[TASK REQUIREMENTS]: Leaving out every picture, output the records below exactly as they are.

[GIVEN RECORDS]:

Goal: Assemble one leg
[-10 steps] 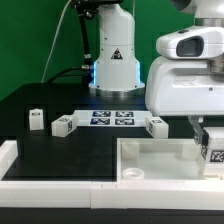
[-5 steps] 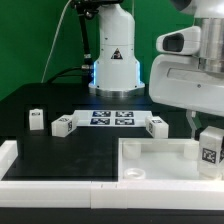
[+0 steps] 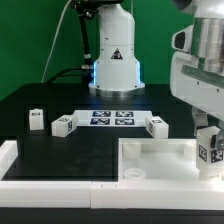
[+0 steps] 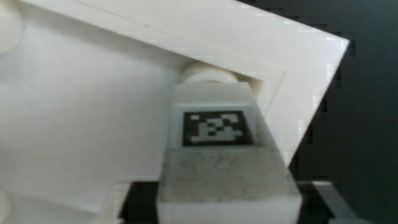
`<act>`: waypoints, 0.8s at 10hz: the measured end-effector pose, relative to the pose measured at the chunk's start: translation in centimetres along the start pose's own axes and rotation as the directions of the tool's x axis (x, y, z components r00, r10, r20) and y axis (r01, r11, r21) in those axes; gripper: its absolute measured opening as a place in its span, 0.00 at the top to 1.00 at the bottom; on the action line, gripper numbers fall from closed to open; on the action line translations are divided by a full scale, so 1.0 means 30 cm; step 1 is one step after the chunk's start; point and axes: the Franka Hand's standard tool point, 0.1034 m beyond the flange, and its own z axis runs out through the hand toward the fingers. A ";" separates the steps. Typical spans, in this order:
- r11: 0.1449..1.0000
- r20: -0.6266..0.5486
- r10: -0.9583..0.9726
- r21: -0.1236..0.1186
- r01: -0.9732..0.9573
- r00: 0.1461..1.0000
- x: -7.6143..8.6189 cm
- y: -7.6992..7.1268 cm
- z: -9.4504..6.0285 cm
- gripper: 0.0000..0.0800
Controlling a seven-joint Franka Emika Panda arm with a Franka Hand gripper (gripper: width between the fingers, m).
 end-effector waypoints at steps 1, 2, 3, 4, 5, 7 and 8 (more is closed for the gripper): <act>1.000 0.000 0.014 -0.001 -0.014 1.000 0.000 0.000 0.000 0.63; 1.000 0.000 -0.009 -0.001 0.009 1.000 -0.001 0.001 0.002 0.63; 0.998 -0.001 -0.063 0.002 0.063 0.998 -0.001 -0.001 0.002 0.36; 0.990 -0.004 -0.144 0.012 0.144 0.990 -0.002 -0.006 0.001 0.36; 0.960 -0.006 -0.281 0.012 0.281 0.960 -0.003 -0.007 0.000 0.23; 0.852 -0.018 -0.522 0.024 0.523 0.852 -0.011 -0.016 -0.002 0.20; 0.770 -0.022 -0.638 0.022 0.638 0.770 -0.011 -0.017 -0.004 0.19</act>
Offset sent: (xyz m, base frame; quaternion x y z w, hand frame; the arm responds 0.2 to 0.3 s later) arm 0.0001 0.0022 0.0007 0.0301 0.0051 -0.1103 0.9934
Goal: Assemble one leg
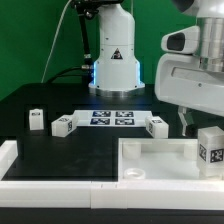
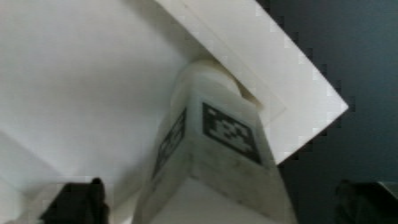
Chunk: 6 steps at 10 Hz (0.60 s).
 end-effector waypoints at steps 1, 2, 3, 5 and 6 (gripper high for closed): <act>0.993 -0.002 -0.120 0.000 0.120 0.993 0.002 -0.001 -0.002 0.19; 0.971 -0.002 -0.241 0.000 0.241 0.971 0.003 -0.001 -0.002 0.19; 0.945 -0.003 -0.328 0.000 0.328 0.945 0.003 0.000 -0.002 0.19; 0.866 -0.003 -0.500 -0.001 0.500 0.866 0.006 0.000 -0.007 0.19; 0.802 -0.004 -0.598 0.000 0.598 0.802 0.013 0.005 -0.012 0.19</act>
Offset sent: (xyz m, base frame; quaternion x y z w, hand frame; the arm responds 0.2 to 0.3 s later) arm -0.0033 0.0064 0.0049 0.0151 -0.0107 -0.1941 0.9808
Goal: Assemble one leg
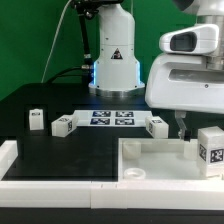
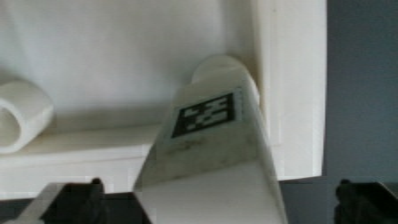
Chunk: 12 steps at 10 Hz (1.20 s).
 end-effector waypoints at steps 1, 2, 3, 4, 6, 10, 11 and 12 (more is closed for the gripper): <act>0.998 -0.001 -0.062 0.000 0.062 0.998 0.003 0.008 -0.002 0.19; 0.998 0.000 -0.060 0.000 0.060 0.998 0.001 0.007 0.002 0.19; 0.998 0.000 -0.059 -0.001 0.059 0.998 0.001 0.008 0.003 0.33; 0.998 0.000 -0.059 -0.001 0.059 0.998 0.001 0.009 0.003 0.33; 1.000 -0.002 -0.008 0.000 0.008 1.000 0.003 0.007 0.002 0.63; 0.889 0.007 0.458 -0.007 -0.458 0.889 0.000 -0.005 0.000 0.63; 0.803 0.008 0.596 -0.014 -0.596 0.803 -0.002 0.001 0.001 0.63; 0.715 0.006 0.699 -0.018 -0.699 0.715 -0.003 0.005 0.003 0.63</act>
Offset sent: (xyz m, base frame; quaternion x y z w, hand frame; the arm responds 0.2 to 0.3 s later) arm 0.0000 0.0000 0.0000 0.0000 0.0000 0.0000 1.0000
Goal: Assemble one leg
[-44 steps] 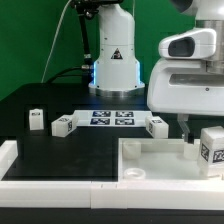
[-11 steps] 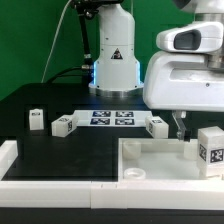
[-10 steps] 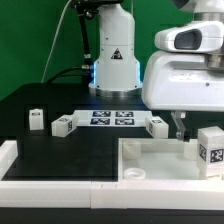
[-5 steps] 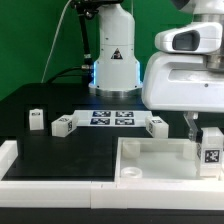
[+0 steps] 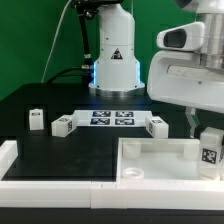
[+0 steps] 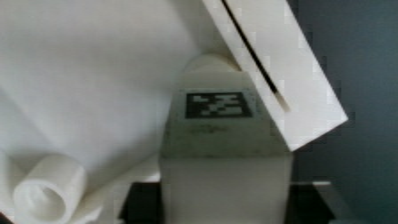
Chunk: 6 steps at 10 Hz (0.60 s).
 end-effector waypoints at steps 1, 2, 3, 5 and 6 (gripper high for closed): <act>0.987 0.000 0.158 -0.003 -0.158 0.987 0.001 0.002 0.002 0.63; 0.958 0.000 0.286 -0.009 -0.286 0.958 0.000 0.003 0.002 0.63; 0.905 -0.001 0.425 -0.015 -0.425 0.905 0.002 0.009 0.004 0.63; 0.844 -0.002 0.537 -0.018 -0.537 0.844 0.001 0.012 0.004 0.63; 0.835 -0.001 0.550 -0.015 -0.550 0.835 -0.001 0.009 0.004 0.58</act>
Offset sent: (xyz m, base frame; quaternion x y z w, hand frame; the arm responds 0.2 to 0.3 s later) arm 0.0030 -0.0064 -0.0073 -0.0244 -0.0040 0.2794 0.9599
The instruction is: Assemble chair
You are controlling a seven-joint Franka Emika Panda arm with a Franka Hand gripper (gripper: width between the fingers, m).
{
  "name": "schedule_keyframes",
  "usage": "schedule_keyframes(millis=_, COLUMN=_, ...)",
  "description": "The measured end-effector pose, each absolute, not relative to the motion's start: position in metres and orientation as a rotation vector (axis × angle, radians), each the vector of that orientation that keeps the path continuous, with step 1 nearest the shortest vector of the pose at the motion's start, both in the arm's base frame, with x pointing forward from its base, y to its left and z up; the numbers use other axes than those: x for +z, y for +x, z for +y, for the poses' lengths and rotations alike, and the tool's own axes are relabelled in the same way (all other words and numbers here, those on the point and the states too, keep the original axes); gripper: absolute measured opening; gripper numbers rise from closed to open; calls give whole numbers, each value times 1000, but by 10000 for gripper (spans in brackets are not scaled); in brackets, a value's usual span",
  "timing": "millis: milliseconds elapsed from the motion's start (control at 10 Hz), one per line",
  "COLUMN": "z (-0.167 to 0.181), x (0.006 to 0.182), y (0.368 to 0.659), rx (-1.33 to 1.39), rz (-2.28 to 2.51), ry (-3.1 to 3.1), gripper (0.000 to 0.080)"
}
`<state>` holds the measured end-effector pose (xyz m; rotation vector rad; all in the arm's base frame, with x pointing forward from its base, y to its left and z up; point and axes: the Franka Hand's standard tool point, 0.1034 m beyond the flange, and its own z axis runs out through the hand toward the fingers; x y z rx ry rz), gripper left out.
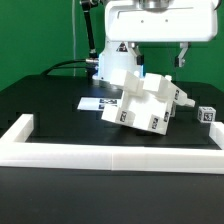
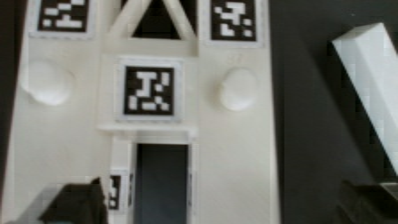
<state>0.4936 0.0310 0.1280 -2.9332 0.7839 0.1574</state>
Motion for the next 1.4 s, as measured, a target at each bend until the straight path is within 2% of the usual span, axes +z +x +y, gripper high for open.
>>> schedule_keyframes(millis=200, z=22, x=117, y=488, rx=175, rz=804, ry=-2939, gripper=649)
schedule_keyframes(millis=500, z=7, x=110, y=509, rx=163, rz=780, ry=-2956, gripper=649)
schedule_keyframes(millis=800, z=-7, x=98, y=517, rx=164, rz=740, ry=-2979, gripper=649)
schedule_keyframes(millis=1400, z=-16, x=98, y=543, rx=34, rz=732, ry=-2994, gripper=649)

[RESPONSE BOX]:
Goal: Assemble one leg
[-10 steps] 
[-5 steps] 
[+0 steps] 
[+0 steps] 
`<act>`: waypoints, 0.8s at 10hz: the measured end-effector pose, relative to the pose measured at the chunk's start: translation in centimetres along the start pose's own axes and rotation as the directions of the tool's x axis (x, y, z components r00, r10, r20) and y axis (r01, r11, r21) in those axes; gripper: its absolute measured opening as a place in its span, 0.00 at the top to 1.00 at the bottom; on the action line, gripper numbers fall from closed to open; on the action line translations are divided by a full scale, so 1.0 means 30 cm; step 1 is one step after the chunk's start; point and axes: the Franka Hand's standard tool point, 0.1034 m beyond the flange, and its own z axis runs out through the hand toward the fingers. A ";" separates the steps. Typical spans, in this order:
- r11: 0.1449..1.0000
- r20: -0.6266..0.5486
- r10: -0.9583..0.9726
- r21: -0.1236..0.1186
- r01: -0.9732..0.9573
- r00: 0.1461..1.0000
- x: -7.6143..8.6189 cm
- y: -7.6992..7.1268 cm
- z: -9.4504..6.0285 cm
- gripper: 0.0000..0.0800
Controlling a seven-joint Franka Emika Panda arm with a Franka Hand gripper (gripper: width between the fingers, m).
 end-effector waypoints at steps 1, 2, 3, 4, 5, 7 and 8 (more is closed for the gripper): <act>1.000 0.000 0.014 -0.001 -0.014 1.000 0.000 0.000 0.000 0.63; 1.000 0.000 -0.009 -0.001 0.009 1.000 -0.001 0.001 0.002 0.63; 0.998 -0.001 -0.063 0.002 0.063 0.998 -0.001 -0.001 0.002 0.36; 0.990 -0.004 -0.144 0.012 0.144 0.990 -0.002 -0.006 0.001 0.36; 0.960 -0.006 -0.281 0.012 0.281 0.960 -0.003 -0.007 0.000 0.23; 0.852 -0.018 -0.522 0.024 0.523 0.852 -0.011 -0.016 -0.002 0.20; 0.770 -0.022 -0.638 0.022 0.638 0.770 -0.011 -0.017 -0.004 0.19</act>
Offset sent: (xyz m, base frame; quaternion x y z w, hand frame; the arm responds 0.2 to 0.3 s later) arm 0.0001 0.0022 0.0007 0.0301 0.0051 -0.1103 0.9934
Goal: Assemble one leg
Chunk: 6 steps at 10 Hz (0.60 s).
 end-effector waypoints at steps 1, 2, 3, 5 and 6 (gripper high for closed): <act>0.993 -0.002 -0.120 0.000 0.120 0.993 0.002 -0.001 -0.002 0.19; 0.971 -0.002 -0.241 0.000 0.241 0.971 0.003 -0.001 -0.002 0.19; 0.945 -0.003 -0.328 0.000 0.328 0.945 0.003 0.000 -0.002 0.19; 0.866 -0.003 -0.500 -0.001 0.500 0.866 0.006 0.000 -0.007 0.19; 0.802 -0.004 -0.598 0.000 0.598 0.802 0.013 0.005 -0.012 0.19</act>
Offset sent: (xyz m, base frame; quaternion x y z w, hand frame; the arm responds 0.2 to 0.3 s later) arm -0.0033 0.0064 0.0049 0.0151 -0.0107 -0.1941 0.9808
Goal: Assemble one leg
Chunk: 12 steps at 10 Hz (1.20 s).
 end-effector waypoints at steps 1, 2, 3, 4, 6, 10, 11 and 12 (more is closed for the gripper): <act>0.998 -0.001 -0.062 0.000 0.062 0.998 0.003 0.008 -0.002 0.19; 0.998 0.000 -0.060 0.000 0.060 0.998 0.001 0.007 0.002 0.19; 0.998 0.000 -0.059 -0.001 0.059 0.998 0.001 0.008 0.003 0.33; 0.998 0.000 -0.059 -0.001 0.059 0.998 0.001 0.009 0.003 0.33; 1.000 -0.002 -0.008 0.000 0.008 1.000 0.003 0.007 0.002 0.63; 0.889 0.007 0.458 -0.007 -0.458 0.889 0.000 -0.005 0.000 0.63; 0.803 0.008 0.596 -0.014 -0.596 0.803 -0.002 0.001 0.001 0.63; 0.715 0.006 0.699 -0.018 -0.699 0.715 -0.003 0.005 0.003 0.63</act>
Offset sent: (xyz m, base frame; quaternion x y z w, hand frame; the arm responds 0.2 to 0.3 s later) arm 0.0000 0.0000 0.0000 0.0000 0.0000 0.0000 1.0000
Goal: Assemble one leg
[-44 steps] 
[-11 steps] 
[-10 steps] 
[-5 steps] 
[+0 steps] 
[+0 steps] 
Chunk: 6 steps at 10 Hz (0.60 s).
 end-effector waypoints at steps 1, 2, 3, 5 and 6 (gripper high for closed): <act>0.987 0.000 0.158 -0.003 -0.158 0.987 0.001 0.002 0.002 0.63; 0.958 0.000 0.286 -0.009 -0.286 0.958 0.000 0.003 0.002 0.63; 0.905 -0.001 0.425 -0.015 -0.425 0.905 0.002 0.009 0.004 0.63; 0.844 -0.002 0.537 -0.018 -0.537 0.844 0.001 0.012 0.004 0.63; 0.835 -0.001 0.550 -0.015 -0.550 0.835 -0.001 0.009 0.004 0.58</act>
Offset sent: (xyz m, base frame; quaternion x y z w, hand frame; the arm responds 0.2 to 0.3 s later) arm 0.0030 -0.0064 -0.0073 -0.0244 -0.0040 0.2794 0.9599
The instruction is: Assemble chair
You are controlling a seven-joint Franka Emika Panda arm with a Franka Hand gripper (gripper: width between the fingers, m).
{
  "name": "schedule_keyframes",
  "usage": "schedule_keyframes(millis=_, COLUMN=_, ...)",
  "description": "The measured end-effector pose, each absolute, not relative to the motion's start: position in metres and orientation as a rotation vector (axis × angle, radians), each the vector of that orientation that keeps the path continuous, with step 1 nearest the shortest vector of the pose at the motion's start, both in the arm's base frame, with x pointing forward from its base, y to its left and z up; the numbers use other axes than those: x for +z, y for +x, z for +y, for the poses' lengths and rotations alike, and the tool's own axes are relabelled in the same way (all other words and numbers here, those on the point and the states too, keep the original axes); gripper: absolute measured opening; gripper numbers rise from closed to open; calls give whole numbers, each value times 1000, but by 10000 for gripper (spans in brackets are not scaled); in brackets, a value's usual span",
  "timing": "millis: milliseconds elapsed from the motion's start (control at 10 Hz), one per line",
  "COLUMN": "z (-0.167 to 0.181), x (0.006 to 0.182), y (0.368 to 0.659), rx (-1.33 to 1.39), rz (-2.28 to 2.51), ry (-3.1 to 3.1), gripper (0.000 to 0.080)"
}
`<state>` holds the measured end-effector pose (xyz m; rotation vector rad; all in the arm's base frame, with x pointing forward from its base, y to its left and z up; point and axes: the Franka Hand's standard tool point, 0.1034 m beyond the flange, and its own z axis runs out through the hand toward the fingers; x y z rx ry rz), gripper left out.
<state>0.4936 0.0310 0.1280 -2.9332 0.7839 0.1574</state>
Motion for the next 1.4 s, as measured, a target at each bend until the straight path is within 2% of the usual span, axes +z +x +y, gripper high for open.
>>> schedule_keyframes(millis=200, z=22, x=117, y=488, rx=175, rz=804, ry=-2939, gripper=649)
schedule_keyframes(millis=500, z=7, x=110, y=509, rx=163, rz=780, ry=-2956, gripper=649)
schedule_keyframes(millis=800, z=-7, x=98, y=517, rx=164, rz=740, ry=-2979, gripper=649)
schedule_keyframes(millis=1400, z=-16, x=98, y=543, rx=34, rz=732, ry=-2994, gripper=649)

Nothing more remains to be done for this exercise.